-- WHAT TO WORK ON --
Check each line of the entries. Copy the ones that contain the string "both".

Records contained in a dataset
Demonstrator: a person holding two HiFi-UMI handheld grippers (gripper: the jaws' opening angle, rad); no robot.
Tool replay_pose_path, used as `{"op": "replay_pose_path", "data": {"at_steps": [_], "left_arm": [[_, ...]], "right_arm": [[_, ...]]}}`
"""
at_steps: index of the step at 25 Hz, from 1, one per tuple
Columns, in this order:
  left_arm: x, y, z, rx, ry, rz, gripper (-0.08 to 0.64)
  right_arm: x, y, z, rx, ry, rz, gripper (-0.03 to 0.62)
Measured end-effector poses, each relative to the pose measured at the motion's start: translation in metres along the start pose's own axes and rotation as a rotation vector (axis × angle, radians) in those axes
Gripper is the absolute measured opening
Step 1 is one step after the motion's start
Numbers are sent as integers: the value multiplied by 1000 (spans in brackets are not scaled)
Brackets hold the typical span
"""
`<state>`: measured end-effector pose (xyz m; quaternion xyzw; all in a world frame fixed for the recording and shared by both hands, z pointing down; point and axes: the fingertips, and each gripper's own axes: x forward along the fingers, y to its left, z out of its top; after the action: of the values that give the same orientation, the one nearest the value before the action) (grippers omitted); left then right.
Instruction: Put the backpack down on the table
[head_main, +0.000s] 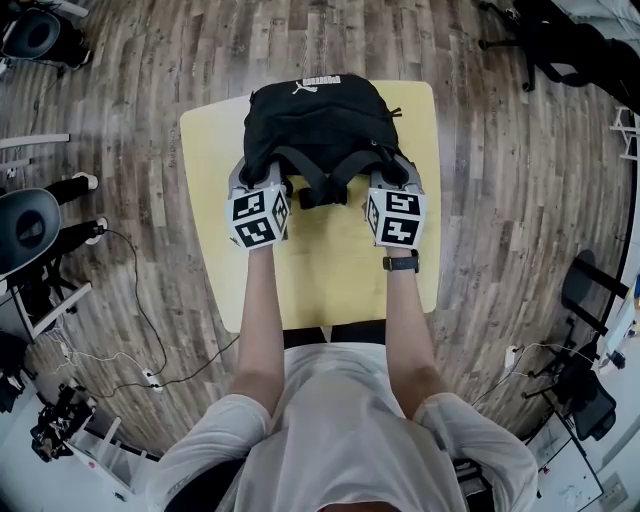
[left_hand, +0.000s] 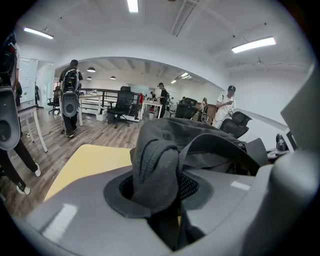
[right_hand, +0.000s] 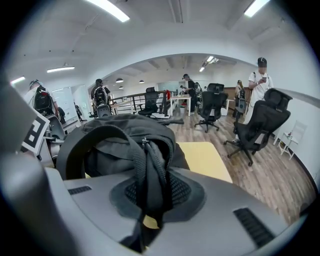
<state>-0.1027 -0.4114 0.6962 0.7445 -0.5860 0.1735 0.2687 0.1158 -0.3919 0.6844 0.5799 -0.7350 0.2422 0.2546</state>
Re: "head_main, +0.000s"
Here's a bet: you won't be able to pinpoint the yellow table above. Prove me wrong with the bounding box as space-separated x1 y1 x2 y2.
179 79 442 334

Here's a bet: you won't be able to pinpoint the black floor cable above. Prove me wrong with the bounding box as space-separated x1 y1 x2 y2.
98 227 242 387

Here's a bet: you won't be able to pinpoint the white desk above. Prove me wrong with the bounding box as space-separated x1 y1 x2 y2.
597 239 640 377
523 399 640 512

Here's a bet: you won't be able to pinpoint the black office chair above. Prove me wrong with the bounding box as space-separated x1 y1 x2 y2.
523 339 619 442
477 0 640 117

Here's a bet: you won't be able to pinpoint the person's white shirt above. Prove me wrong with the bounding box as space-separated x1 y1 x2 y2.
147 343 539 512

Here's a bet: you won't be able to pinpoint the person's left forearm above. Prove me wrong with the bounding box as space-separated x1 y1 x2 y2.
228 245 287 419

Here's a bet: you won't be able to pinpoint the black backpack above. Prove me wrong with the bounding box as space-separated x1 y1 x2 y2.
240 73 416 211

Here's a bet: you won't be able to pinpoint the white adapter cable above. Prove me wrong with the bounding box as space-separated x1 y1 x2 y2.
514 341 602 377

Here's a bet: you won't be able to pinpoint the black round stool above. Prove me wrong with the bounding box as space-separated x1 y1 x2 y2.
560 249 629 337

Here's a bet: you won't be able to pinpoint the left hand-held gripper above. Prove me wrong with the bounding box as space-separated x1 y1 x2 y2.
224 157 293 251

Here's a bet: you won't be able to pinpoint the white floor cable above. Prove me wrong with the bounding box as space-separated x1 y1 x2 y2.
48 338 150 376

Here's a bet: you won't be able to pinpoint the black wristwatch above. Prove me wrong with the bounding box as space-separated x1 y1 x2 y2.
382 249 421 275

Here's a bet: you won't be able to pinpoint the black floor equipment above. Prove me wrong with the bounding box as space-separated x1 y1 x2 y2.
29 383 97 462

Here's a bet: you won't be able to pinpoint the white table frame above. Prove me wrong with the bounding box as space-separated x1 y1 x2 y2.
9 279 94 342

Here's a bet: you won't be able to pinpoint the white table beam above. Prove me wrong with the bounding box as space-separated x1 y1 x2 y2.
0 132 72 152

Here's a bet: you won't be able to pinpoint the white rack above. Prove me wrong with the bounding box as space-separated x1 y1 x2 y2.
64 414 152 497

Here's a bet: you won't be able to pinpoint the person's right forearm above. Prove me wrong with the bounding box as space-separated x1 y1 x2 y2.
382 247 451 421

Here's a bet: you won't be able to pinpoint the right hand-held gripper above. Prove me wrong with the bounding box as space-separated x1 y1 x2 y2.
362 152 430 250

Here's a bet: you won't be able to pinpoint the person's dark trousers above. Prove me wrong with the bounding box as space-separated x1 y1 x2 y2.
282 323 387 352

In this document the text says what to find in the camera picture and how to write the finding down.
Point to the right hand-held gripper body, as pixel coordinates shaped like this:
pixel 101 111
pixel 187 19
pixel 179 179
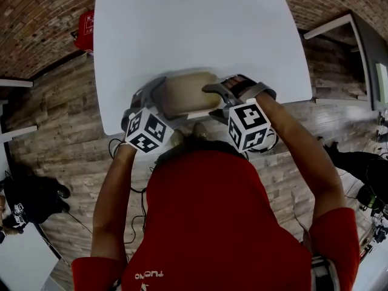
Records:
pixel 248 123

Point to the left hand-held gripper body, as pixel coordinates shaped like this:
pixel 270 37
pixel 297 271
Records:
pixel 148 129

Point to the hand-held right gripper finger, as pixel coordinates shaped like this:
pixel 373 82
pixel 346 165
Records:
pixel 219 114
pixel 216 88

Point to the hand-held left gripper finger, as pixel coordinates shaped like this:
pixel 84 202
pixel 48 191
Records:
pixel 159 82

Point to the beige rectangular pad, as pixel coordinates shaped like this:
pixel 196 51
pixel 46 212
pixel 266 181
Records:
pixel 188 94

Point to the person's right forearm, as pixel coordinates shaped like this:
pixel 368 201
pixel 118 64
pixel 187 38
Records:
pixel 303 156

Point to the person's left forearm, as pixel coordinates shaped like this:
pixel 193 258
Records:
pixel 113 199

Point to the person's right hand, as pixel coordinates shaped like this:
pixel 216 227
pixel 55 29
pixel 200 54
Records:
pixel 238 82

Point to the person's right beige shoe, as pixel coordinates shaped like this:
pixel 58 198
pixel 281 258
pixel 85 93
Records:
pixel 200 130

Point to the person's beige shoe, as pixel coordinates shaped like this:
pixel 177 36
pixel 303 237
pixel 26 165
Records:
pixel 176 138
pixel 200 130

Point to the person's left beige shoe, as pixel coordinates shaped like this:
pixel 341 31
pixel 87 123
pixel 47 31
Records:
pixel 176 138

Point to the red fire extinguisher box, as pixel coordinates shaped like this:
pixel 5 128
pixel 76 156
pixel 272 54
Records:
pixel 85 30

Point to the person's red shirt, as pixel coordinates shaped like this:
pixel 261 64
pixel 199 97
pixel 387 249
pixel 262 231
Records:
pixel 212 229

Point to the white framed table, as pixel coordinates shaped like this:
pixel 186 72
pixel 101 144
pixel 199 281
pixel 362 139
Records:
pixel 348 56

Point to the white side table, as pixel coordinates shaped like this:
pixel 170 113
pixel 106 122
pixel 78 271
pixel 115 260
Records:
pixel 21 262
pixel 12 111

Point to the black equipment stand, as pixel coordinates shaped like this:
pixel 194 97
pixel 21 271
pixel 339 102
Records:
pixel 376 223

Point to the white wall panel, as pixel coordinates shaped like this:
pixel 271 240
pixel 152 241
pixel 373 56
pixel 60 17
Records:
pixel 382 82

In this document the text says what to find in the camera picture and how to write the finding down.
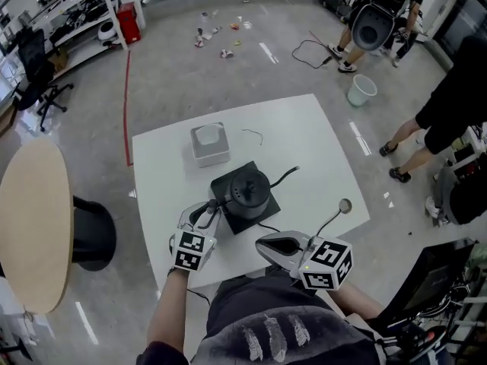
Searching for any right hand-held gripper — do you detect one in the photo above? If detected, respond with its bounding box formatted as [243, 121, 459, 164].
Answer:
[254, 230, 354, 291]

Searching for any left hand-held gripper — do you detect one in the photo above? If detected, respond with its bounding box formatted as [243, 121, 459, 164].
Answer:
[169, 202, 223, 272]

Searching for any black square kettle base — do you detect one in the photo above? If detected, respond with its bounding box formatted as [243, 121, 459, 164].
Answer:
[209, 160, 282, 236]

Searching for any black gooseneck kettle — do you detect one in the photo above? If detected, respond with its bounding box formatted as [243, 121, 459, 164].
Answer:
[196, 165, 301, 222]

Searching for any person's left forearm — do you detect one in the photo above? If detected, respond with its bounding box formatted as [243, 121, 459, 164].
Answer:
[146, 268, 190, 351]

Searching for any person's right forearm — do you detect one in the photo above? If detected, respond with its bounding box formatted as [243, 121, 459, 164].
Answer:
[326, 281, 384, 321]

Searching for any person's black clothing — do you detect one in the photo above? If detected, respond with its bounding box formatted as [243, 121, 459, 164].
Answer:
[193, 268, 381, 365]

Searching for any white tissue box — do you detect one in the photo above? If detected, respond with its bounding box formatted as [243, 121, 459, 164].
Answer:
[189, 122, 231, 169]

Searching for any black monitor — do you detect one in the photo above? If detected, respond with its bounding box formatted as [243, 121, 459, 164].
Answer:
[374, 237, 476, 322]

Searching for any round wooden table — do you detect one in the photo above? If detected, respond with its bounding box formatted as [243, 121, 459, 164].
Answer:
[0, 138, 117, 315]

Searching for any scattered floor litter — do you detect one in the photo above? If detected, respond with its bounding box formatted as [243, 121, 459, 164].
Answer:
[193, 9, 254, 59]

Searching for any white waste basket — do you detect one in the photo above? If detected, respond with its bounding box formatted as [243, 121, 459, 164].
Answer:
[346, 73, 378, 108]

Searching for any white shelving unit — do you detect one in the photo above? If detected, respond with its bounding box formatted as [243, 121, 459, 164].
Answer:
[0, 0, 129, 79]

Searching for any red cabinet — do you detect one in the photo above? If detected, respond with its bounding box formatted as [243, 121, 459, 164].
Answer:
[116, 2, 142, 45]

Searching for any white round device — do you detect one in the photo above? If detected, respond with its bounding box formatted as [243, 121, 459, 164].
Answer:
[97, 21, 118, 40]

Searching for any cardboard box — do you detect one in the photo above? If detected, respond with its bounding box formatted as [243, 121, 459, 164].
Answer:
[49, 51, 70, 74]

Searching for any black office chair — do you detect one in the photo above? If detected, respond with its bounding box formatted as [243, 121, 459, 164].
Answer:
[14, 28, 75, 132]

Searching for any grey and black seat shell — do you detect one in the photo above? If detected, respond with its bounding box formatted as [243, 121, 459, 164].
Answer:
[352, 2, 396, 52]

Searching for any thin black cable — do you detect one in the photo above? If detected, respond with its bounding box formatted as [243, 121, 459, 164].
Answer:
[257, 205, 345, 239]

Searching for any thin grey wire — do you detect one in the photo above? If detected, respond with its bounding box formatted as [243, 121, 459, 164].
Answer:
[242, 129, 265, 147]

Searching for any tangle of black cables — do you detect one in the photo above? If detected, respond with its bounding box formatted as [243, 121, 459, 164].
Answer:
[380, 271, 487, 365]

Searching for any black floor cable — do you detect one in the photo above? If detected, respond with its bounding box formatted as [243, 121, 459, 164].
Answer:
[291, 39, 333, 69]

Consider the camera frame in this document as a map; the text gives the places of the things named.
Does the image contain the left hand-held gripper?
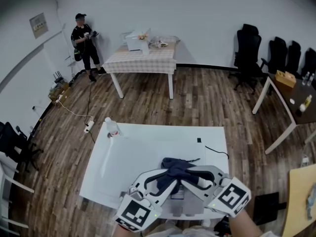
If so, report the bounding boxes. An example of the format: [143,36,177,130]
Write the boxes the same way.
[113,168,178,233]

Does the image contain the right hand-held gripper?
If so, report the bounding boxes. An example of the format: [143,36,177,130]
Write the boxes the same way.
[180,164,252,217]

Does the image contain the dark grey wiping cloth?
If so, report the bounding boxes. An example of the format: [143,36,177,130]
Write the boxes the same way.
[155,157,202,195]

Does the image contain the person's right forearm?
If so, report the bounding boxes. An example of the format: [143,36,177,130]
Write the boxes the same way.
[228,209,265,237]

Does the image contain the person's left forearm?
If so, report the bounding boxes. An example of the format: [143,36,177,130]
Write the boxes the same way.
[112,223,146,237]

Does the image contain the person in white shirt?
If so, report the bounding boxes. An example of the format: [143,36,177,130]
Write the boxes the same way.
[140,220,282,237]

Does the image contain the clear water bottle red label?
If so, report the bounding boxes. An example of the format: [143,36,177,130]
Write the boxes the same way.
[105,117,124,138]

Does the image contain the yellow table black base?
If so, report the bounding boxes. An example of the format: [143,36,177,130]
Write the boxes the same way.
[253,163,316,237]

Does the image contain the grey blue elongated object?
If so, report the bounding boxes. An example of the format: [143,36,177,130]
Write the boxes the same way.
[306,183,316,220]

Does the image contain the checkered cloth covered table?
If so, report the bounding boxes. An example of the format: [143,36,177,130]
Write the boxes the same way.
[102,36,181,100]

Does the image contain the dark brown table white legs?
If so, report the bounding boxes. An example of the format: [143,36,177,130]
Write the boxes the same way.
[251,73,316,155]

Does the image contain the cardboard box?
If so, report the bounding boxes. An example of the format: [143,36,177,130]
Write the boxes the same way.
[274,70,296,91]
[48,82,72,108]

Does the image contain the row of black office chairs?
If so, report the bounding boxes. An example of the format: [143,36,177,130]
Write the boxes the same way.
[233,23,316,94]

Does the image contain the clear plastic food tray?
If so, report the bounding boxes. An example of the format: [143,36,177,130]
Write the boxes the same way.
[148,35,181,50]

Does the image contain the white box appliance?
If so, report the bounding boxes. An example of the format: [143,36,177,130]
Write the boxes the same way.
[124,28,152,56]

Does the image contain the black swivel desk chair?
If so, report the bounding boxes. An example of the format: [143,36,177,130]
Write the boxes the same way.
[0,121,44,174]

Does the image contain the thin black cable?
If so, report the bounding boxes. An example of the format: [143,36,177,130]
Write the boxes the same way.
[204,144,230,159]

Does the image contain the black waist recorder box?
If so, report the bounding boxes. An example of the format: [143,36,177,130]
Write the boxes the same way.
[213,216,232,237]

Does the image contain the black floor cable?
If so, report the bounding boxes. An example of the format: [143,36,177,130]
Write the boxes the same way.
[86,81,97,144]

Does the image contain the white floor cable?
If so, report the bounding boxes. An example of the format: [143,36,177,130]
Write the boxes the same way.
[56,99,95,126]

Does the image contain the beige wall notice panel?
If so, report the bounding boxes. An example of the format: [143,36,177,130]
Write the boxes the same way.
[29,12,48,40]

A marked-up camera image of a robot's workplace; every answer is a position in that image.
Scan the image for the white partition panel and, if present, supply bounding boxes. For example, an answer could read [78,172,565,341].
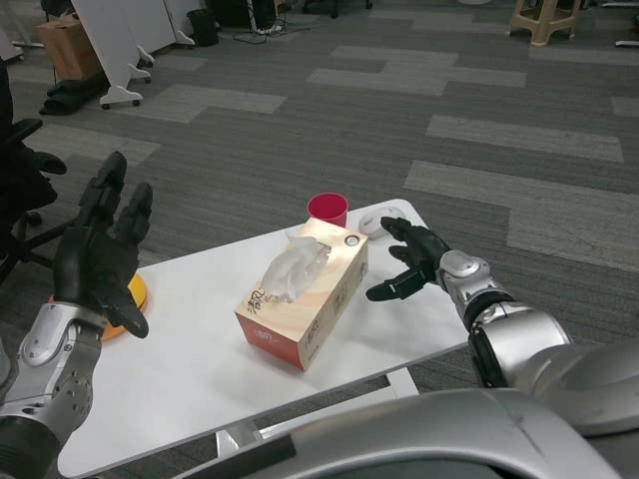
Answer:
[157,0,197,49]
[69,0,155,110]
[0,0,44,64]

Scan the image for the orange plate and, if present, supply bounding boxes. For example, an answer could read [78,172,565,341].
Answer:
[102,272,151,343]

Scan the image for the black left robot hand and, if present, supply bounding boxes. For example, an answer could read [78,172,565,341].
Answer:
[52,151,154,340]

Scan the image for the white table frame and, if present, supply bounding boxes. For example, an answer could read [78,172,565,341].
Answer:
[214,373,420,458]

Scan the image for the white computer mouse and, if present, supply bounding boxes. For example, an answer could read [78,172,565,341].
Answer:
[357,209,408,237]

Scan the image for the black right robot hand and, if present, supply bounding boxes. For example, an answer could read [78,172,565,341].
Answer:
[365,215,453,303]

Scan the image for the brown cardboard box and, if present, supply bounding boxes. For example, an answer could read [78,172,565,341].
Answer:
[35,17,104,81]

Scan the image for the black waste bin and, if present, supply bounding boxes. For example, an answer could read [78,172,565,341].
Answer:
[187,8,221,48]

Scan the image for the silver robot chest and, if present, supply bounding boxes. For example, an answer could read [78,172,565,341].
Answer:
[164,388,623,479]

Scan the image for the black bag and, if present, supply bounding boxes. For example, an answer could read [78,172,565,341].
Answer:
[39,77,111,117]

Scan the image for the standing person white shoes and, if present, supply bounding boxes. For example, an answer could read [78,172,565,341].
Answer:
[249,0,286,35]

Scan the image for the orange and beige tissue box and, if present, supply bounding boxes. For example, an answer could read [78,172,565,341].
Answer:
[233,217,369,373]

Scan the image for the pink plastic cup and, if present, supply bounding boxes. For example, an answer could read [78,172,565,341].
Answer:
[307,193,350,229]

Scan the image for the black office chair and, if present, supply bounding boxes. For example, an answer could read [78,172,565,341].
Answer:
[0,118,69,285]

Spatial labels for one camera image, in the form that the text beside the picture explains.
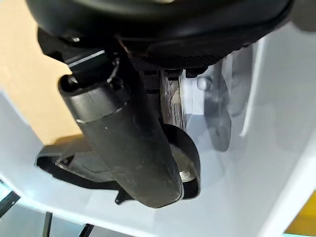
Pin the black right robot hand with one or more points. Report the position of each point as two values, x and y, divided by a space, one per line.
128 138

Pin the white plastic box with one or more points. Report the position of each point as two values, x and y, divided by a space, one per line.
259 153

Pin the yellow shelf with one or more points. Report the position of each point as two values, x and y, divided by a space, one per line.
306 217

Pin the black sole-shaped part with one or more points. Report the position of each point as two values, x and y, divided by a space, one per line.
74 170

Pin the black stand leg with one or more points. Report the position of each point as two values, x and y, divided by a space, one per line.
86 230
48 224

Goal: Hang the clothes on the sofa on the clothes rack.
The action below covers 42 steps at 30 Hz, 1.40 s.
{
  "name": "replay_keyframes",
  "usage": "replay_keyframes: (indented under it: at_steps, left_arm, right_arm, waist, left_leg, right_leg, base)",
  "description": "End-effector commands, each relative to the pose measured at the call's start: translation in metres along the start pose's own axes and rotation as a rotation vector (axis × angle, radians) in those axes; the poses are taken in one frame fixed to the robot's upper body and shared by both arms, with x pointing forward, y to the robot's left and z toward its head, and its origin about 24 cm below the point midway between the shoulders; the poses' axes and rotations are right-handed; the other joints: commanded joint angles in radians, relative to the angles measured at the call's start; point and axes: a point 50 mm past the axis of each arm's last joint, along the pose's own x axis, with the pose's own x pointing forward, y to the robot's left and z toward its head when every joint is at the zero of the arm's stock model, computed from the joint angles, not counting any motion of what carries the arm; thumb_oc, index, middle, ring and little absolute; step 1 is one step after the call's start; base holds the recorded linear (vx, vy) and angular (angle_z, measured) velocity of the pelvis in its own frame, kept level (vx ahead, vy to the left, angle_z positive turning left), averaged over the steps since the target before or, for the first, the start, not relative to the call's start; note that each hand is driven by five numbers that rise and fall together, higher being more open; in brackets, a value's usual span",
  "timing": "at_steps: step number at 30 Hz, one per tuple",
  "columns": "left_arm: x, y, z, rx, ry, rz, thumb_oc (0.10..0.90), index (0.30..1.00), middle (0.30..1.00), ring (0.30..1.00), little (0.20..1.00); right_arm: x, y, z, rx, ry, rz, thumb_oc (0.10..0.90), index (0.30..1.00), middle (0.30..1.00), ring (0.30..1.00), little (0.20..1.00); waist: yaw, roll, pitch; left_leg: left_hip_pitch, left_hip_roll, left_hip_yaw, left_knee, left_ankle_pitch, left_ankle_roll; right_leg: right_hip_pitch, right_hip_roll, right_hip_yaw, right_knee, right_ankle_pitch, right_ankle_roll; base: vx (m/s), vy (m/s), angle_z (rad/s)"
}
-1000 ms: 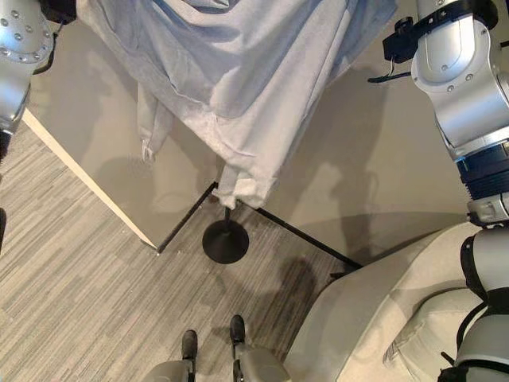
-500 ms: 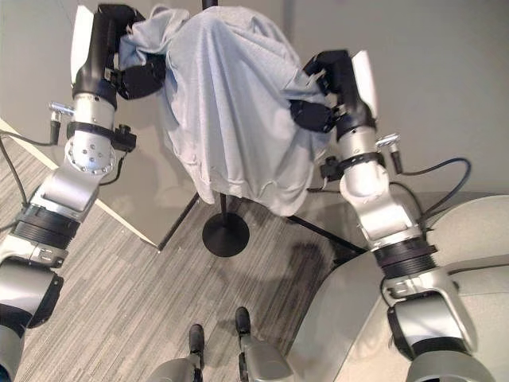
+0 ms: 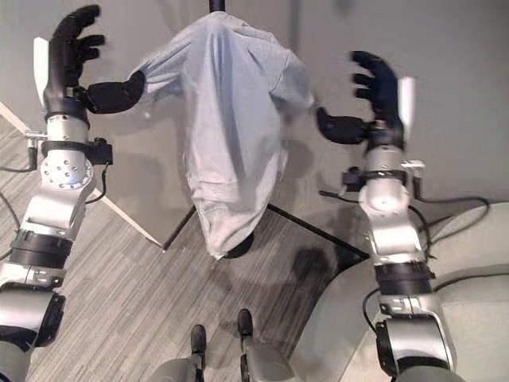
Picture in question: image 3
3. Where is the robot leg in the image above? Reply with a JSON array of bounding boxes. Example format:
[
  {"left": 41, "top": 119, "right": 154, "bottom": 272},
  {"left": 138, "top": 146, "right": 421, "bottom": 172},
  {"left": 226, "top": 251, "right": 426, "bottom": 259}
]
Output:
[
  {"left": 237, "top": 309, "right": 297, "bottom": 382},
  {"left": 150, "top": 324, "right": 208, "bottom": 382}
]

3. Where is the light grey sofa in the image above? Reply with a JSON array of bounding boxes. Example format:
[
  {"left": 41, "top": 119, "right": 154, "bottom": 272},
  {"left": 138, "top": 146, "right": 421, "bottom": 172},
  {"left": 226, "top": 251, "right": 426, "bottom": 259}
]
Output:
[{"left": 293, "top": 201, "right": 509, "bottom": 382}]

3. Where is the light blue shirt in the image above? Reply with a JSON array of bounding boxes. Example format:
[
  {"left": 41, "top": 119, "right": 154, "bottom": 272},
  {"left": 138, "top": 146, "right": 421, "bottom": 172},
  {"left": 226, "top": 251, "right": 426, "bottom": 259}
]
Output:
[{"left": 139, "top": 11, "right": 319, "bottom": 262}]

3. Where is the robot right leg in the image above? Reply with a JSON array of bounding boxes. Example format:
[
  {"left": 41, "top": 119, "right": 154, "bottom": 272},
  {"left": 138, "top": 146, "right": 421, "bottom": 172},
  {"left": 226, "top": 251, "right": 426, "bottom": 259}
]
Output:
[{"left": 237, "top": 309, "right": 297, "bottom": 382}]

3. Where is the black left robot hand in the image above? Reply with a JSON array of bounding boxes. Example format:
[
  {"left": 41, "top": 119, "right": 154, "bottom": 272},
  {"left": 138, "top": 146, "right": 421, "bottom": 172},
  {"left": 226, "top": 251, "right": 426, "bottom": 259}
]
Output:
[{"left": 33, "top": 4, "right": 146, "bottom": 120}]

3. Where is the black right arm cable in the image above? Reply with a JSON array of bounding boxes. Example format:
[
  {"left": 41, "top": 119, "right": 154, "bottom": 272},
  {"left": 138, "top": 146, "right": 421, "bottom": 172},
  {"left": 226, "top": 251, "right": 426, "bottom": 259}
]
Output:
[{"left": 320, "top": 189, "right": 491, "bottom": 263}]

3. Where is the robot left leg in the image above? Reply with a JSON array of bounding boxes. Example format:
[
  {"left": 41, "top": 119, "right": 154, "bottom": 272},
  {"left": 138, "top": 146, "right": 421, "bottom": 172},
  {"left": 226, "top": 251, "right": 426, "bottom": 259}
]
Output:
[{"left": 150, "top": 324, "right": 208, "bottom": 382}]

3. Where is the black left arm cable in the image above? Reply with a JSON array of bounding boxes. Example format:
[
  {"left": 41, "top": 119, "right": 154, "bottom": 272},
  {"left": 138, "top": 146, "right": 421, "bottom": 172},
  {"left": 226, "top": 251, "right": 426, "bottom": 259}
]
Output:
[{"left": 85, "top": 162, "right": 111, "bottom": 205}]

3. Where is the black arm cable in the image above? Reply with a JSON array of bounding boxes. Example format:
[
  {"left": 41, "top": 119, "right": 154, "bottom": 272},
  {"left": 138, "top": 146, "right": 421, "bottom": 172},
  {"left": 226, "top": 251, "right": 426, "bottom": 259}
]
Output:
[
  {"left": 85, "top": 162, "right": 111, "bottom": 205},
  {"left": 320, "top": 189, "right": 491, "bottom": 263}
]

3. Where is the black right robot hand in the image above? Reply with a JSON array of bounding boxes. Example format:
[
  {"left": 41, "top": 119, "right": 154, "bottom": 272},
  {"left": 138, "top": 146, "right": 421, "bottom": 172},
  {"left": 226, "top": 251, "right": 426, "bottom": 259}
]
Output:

-- SOLUTION FOR THIS TASK --
`<state>`: measured end-effector pose (xyz m; quaternion xyzw; all in a world frame fixed for the recording and shared by both hands, z pointing down; point and axes: the fingertips, and each gripper's own axes: x forward along the fingers, y to its left, z out of its top; after the action: of the values that give the same orientation, the one nearest the value before the action) (grippers omitted); left then right.
  "description": "End-effector commands, each relative to the pose measured at the call's start: translation in metres along the start pose's own axes and rotation as a rotation vector (axis × angle, radians) in those axes; the poses are taken in one frame fixed to the robot's upper body and shared by both arms, with x pointing forward, y to the robot's left and z toward its head, and its origin about 24 cm below the point midway between the shoulders; the poses' axes and rotations are right-handed; the other joints: commanded joint angles in radians, relative to the angles measured at the call's start; point and axes: a point 50 mm past the axis of each arm's last joint, along the pose's own x axis, with the pose's own x pointing forward, y to the robot's left and z toward its head when every joint is at the zero of the arm's stock model, computed from the joint angles, not counting any motion of what carries the arm; thumb_oc, index, middle, ring and little absolute; step 1 is one step after the call's start; base holds the recorded linear (vx, vy) and angular (angle_z, measured) velocity of the pelvis in its own frame, kept level (vx ahead, vy to the left, angle_z positive turning left), averaged over the steps since the target before or, for the first, the start, not relative to the call's start; note that each hand is driven by five numbers that rise and fall together, higher being more open; in brackets, a value's usual span",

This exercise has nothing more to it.